With $x=1$, our equation becomes $y^3 - 3 y + 1 = 0$ and we would like to solve this equation. From the graph, it appears that the solutions are approximately $-1.9$, $0.35$, and $1.5$.

How might we obtain better approximations to these solutions?

Let’s switch how we are viewing $y^3 - 3 y + 1 = 0$. Instead of thinking of solving the equation, which is an algebraic viewpoint, let’s think in terms of functions.

Let’s make a new function called, $f$, with $f(y) = y^3 - 3 y + 1$. Now we are thinking of function zeros.

a Function Viewpoint

Well, how well does $1.5$ do as a zero of the function $f(y) = y^3 - 3 y + 1$ ?

\[ f(1.5) = 1.5^3 - 3 \cdot 1.5 + 1 = -0.125 \]

How should we change $1.5$ to obtain a better approximation to the actual zero of $f$?

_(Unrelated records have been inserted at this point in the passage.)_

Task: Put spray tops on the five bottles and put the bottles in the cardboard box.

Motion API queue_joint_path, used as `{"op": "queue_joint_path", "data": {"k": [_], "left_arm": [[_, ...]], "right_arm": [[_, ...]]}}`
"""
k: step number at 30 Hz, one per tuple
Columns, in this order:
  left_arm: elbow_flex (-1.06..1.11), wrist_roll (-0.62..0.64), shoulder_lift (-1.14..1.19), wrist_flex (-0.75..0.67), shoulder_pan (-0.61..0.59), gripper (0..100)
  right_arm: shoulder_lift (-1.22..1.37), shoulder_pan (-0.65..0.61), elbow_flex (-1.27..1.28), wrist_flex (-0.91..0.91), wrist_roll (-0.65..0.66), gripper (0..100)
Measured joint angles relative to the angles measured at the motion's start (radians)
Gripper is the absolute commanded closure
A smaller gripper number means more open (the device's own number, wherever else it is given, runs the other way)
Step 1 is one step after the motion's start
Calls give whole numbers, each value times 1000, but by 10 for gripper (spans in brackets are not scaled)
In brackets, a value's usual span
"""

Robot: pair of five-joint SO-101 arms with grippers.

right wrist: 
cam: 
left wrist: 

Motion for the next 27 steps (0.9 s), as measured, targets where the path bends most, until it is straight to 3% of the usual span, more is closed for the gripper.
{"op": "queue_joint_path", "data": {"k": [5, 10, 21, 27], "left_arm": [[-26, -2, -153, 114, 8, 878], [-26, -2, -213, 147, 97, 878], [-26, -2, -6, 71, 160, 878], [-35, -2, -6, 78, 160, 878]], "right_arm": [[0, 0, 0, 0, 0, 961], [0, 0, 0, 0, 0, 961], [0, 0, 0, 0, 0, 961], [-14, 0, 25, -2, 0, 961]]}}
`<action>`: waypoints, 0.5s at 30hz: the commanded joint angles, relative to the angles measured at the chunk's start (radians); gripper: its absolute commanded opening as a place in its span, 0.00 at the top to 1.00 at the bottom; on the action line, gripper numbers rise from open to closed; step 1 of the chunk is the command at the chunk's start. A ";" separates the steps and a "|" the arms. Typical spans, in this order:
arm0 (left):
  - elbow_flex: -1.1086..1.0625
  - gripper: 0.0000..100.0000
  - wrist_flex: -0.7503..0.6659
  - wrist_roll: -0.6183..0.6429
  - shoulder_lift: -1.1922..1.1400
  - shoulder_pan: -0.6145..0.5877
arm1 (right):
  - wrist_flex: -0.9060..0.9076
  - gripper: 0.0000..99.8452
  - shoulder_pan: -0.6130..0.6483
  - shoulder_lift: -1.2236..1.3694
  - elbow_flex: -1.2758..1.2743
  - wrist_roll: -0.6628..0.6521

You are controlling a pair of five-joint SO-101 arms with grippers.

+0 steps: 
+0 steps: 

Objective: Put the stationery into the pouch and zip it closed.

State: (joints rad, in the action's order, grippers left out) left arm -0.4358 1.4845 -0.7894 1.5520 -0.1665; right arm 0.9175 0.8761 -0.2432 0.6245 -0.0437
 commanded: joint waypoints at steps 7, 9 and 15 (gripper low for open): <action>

We notice that $f(1.5)$ is negative - too low. We need to increase $f$ a little bit. How do we do this? Well, it depends on the rate of change of $f$ around $1.5$. If $f'(1.5) > 0$, then $f$ is increasing at $1.5$, so move to the right a little bit. If $f'(1.5) < 0$, then $f$ is decreasing at $1.5$, so move to the left a little bit.

We need a derivative.

And, now we are in Calculus.

The good news is that $f(y) = y^3 - 3 y + 1$ is a polynomial and Calculus will present a nice procedure to get derivatives of polynomials.

\[ f'(y) = 3 y^2 - 3 \]

Recap: Remember we are examing $y(x)$, where $x^3 + y^3 - 3xy = 0$. We have narrowed our attention to $x=1$, which presented three choices. We have selected the corresponding value near $1.5$. We have $y(1) \approx 1.5$. We would like a better approximation. To do this, we have changed our viewpoint, from algebraic to functional. We have invented a new function $f(y) = y^3 - 3 y + 1$ and we would like its zero near $1.5$.

Whoa! We were looking for function values of $y$ and now $y$ is a variable. What is going on?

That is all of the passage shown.